Making decisions and determining fates by the casting of lots has a long history, with a number of instances recorded in the Bible. But distributing prize money for material gain has a more recent origin. The first public lotteries to sell tickets for prizes in the form of money were held in the Low Countries around the 15th century, raising funds to repair town walls and help poor people.

But state officials and licensed promoters soon found that they could raise far more money by offering tickets for things like units in a subsidized housing project or kindergarten placements at a reputable public school. The financial lottery has become an entrenched part of state culture, with people spending over $100 billion on these tickets in 2021. It’s a major source of revenue for the states, but that revenue comes with a real cost in terms of social justice.

Jackson’s story takes place on an unspecified day in an unnamed small town, during a yearly lottery ritual that lasts only a couple of hours. The narrator observes that the villagers, recently returned from summer break, assemble in the town square to participate in a ceremony that reflects their stereotypical small-town values. The children, who are the first to assemble, engage in typical children’s play, and the adults quickly begin chatting among themselves.

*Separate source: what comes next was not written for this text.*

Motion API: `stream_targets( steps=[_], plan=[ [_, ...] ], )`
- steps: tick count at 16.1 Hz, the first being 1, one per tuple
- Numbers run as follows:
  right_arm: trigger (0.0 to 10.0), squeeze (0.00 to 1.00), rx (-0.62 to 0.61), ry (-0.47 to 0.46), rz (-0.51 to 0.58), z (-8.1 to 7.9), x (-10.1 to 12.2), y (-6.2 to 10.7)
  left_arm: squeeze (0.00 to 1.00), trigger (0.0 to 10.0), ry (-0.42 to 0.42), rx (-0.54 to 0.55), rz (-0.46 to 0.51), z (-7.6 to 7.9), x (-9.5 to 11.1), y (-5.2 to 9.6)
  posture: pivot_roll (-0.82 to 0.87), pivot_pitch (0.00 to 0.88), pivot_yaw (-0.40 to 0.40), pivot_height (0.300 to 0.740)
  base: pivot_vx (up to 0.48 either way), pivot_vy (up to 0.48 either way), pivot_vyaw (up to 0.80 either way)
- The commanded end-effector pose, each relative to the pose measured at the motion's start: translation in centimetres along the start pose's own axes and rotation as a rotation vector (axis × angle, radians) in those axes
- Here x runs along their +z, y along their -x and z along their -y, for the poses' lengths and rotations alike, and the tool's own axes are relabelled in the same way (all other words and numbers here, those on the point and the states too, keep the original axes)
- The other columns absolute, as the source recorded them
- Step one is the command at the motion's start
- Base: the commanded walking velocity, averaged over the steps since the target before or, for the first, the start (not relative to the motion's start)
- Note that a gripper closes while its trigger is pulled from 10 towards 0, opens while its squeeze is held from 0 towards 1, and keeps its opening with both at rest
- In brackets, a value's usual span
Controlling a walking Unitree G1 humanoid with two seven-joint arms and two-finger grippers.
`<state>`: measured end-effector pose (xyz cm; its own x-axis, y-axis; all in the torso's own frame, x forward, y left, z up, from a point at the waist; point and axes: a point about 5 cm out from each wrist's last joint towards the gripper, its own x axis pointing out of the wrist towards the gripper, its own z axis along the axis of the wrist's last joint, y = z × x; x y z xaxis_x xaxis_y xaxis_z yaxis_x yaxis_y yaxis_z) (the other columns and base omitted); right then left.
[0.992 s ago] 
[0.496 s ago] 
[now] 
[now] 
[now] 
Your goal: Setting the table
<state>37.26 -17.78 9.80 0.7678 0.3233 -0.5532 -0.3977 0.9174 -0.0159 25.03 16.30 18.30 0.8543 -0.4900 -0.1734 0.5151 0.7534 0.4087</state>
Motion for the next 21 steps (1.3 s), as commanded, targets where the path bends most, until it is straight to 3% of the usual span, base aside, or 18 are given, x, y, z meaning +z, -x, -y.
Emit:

After a while, the narrator watches as Mrs. Hutchinson’s children draw their slips. A general sigh is let out when they open their papers: Nancy and Bill’s are blank, while Tessie’s is marked with a black spot. This makes her the winner, and everyone prepares for a gruesome end.

The family theme underscores the story’s main point, that the lottery is a dangerous ritual in which family members only care about themselves. The family’s loyalty to one another is essentially irrelevant. Tessie’s kids are more concerned with their own survival than with supporting their mother. As a result, they ignore her warnings and go ahead with the lottery, despite their mother’s knowledge of the consequences.

The lesson of this story is that states should focus on the social costs and benefits of their lottery systems. When they do, they can avoid the pitfalls of a lottery that turns into a regressive tax on the working class. In fact, studies show that the popularity of a lottery does not correlate to its actual fiscal health in the state. Rather, it is most popular in states with larger social safety nets, where lottery revenues are seen as a way to expand those services without imposing heavy taxes on the middle class and working class.